- [Your assignment]: Please find the lines in the entries below that contain the word "more", and copy each one.

- [Source information]:
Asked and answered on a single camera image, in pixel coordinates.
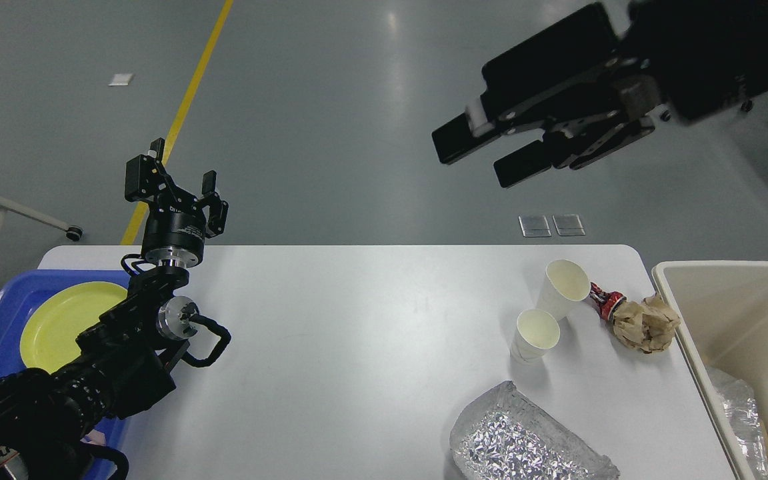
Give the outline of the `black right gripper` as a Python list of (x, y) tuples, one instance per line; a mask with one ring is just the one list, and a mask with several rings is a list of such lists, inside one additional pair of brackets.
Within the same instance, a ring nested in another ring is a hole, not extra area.
[(433, 131), (439, 161), (542, 130), (494, 161), (510, 188), (551, 168), (582, 169), (652, 134), (657, 84), (687, 124), (768, 92), (768, 1), (632, 1), (628, 16), (621, 40), (603, 4), (589, 3), (484, 64), (484, 92)]

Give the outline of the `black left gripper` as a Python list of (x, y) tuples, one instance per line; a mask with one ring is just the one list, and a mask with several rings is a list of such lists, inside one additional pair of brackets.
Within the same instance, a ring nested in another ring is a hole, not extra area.
[(202, 177), (201, 209), (196, 209), (196, 196), (176, 185), (165, 170), (164, 148), (164, 139), (153, 140), (146, 154), (126, 162), (124, 198), (146, 203), (149, 210), (141, 258), (154, 265), (195, 267), (203, 261), (205, 237), (225, 231), (229, 204), (217, 192), (217, 172), (211, 170)]

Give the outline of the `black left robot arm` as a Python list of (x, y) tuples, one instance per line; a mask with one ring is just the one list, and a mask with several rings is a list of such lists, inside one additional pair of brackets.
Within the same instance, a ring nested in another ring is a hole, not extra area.
[(0, 378), (0, 479), (81, 479), (98, 461), (113, 479), (130, 462), (120, 450), (88, 443), (106, 419), (125, 419), (175, 389), (177, 363), (210, 367), (231, 332), (176, 290), (203, 261), (205, 240), (225, 230), (228, 203), (206, 172), (200, 195), (174, 183), (163, 165), (165, 140), (126, 163), (124, 196), (149, 210), (141, 250), (124, 255), (124, 300), (76, 337), (79, 355), (54, 373), (30, 367)]

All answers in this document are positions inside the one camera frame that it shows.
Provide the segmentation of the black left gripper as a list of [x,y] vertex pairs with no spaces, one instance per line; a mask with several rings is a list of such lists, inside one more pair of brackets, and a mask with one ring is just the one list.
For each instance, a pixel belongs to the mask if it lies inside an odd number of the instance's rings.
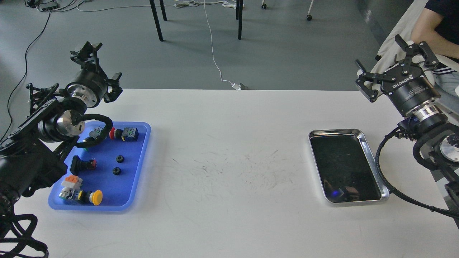
[[123,91],[119,84],[121,72],[115,73],[112,78],[101,73],[102,68],[97,57],[97,51],[101,47],[102,43],[93,45],[86,42],[79,51],[70,51],[70,59],[79,64],[82,70],[67,85],[67,93],[82,100],[87,108],[99,105],[103,96],[105,103],[114,102]]

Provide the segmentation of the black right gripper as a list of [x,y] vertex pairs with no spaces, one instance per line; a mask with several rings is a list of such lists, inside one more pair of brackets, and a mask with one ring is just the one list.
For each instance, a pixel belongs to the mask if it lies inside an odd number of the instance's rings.
[[395,35],[394,39],[406,54],[403,66],[393,66],[384,74],[372,73],[364,68],[359,59],[356,59],[355,63],[361,74],[358,75],[355,84],[371,103],[374,103],[379,96],[379,91],[373,89],[373,84],[381,85],[382,93],[388,96],[403,117],[407,117],[419,105],[439,99],[441,96],[426,78],[422,68],[412,66],[413,57],[421,55],[427,70],[435,69],[439,60],[425,41],[408,45],[399,34]]

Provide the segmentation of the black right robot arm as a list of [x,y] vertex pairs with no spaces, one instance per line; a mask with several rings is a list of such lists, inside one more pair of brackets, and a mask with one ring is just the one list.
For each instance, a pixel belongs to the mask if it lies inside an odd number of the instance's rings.
[[458,126],[451,124],[436,105],[440,93],[433,87],[425,72],[436,69],[439,60],[426,42],[407,43],[400,35],[395,42],[406,54],[383,73],[365,70],[359,60],[361,74],[355,81],[362,94],[375,102],[380,94],[387,95],[397,111],[404,117],[397,127],[387,134],[377,148],[375,163],[377,173],[389,193],[432,212],[458,219],[458,212],[423,204],[395,188],[380,168],[380,153],[392,137],[414,141],[412,154],[416,162],[430,171],[439,171],[447,183],[446,192],[458,206]]

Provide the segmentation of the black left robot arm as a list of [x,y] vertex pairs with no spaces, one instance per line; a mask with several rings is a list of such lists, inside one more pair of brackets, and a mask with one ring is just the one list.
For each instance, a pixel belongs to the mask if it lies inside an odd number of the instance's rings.
[[33,214],[16,215],[14,205],[38,189],[51,187],[67,173],[64,160],[74,148],[89,148],[103,142],[113,121],[100,114],[87,114],[101,101],[110,103],[121,95],[122,73],[108,78],[99,64],[102,43],[86,42],[70,59],[81,69],[65,88],[56,83],[30,90],[30,115],[1,142],[0,196],[1,243],[16,243],[2,258],[23,257],[29,246],[49,256],[47,245],[32,237],[38,219]]

- [Task result]:
Provide the segmentation of the black left gripper as a list of [x,y] vertex pairs with no spaces, one instance per line; a mask with several rings is a list of such lists, inside one more pair of brackets, and a mask with one ring is just the one list.
Provide the segmentation of the black right gripper as a list of [x,y] vertex pairs with no spaces, one instance per line; a mask with several rings is a list of such lists, inside one more pair of brackets, and a mask with one ring is just the one list.
Provide the segmentation of the black right robot arm as a list of [x,y] vertex pairs with no spaces, one instance per line; a mask with several rings is a list of such lists, inside one more pair of brackets, and a mask with one ring is just the one list.
Provide the segmentation of the black left robot arm as a list of [x,y] vertex pairs with no spaces, one instance per line; a mask with several rings is a list of such lists, inside one more pair of brackets, and a mask with one ring is just the one list.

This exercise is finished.